Once attribution is established, RAAIS generates prescription-ready recommendations that are crop-, stage-, and context-specific. Recommendations translate the identified driver into practical actions such as irrigation and fertigation adjustments, nutrient corrections, and crop protection decisions, with timing guided by microclimate conditions and forecasted risk windows. RAAIS is region-aware by design: it incorporates local agronomic best practices and constraints so recommendations remain practical and appropriate for the operating region.
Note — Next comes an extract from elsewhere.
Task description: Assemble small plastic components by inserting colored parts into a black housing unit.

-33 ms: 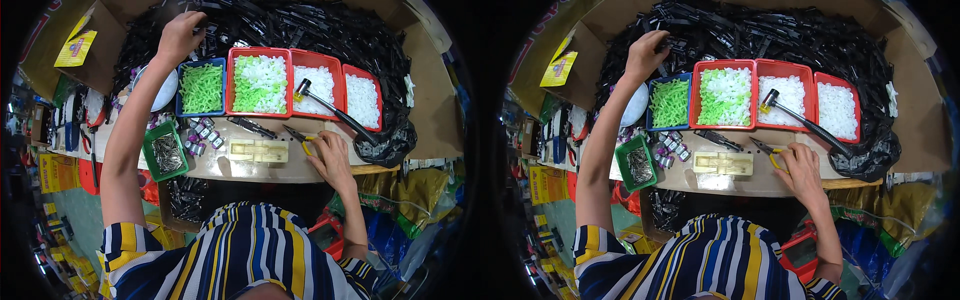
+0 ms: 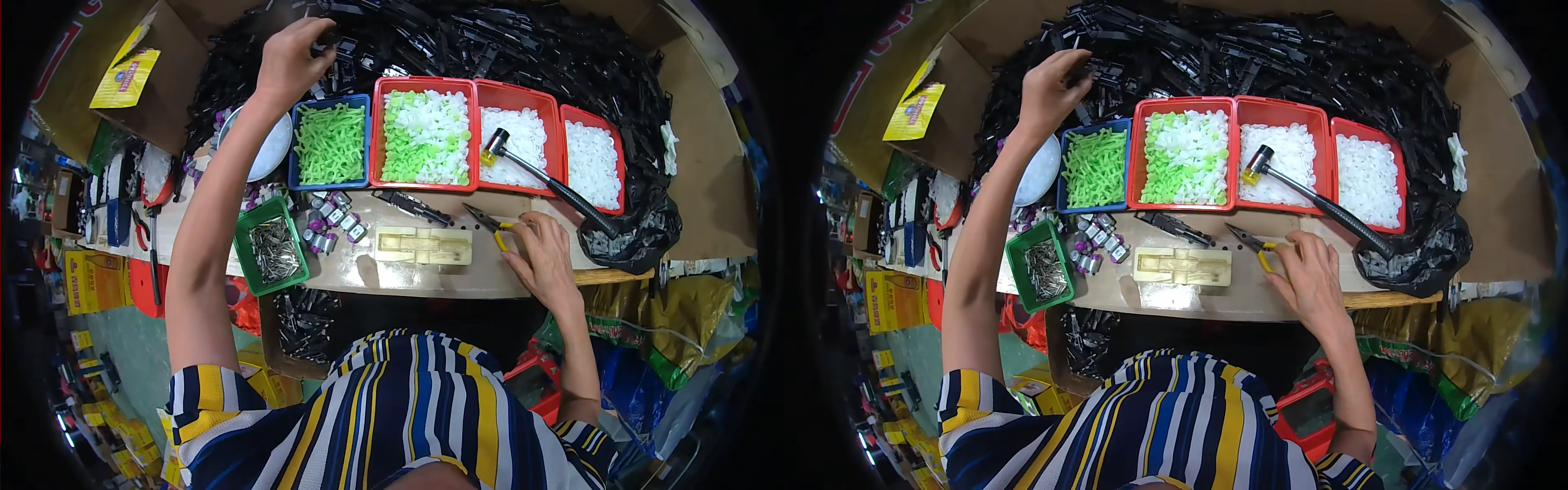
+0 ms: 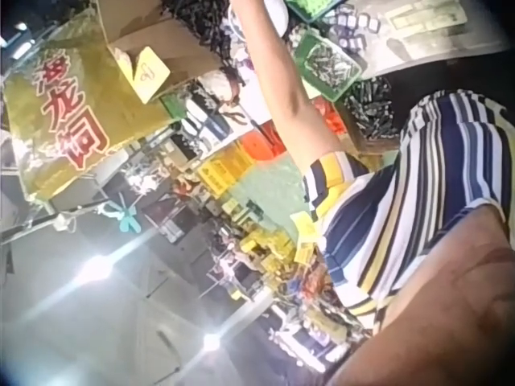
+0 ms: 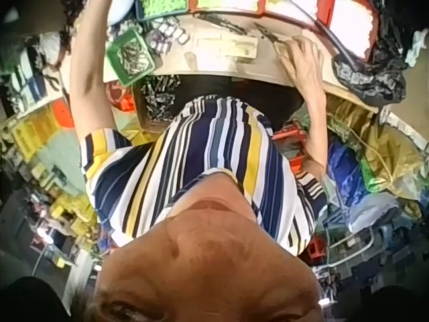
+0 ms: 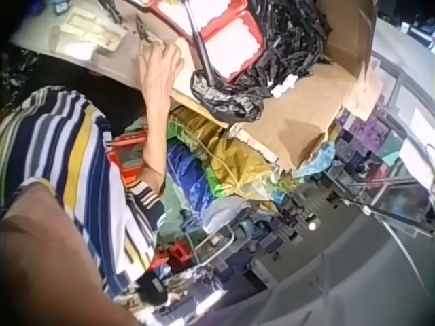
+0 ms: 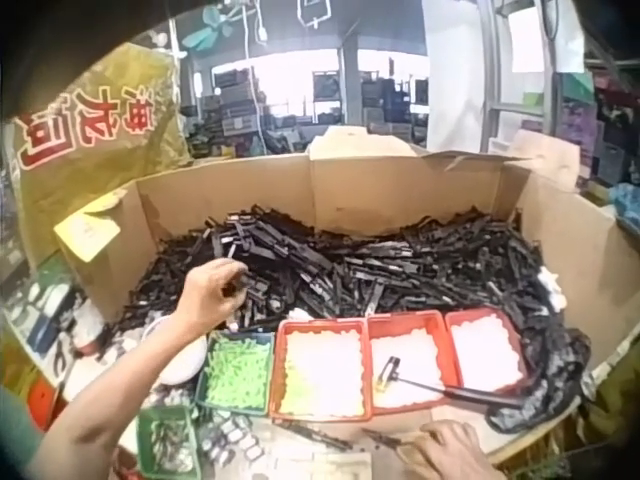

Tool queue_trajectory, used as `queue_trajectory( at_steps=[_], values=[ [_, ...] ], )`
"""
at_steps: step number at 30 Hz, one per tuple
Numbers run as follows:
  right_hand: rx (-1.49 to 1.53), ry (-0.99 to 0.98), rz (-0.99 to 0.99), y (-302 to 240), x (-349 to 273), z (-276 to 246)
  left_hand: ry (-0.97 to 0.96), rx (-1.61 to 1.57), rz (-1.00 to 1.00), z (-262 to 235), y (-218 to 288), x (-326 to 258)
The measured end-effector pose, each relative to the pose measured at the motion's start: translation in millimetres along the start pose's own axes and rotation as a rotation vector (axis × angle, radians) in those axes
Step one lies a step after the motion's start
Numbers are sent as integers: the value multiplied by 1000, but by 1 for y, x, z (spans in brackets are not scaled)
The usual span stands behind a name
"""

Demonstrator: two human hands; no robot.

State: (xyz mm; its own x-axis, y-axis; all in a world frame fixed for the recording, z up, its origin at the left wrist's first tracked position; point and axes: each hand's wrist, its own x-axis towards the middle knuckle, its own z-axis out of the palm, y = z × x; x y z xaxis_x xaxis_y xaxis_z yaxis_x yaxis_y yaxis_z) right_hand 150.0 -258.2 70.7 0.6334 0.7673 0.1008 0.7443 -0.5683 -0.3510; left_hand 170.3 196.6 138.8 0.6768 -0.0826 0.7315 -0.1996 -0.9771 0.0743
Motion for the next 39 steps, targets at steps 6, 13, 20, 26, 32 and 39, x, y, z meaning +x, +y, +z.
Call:
queue_trajectory(
  at_steps=[6,13,20,26,32,39],
  values=[
    [102,308,-161,-36,25,-10,-63,-874,-588,-39,102,-27],
    [226,386,-390,-79,41,4,-191,-1422,-941,-37,204,-111],
    [233,345,-404,-70,28,31,-99,-1664,-1264,-27,233,-158],
    [51,183,-355,-62,30,44,22,-494,-695,-38,225,-172],
    [-66,136,-393,-69,36,45,-178,-305,-238,-20,233,-193],
    [-184,84,-458,-66,37,42,-181,-243,-177,-17,232,-198]
  ],
)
It also supports continuous improvement through structured user feedback and outcome tracking, enabling controlled refinement of recommendation quality over time while maintaining agronomic guardrails.
The RAAIS evidence stack
- Crop response evidence from targeted leaf-level physiology and optical indicators
- Soil and root-zone state, including moisture, electrical conductivity, temperature, and pH
- Microclimate exposure, including temperature, humidity, airflow or wind, radiation, and leaf wetness
- Airborne fungal pressure signals from the integrated fungal spore counter
- Satellite and radar screening signals for outdoor grids and time-series anomaly signals for indoor benches or zones
- Weather forecasts and extreme-weather alerts to interpret exposure history and near-term risk windows
- Farm or facility context, including crop and variety, planting or transplant dates, growth stage, and recent management actions
- Optional geospatial layers for outdoor fields, such as soil texture, elevation, yield maps, and nutrient maps when available.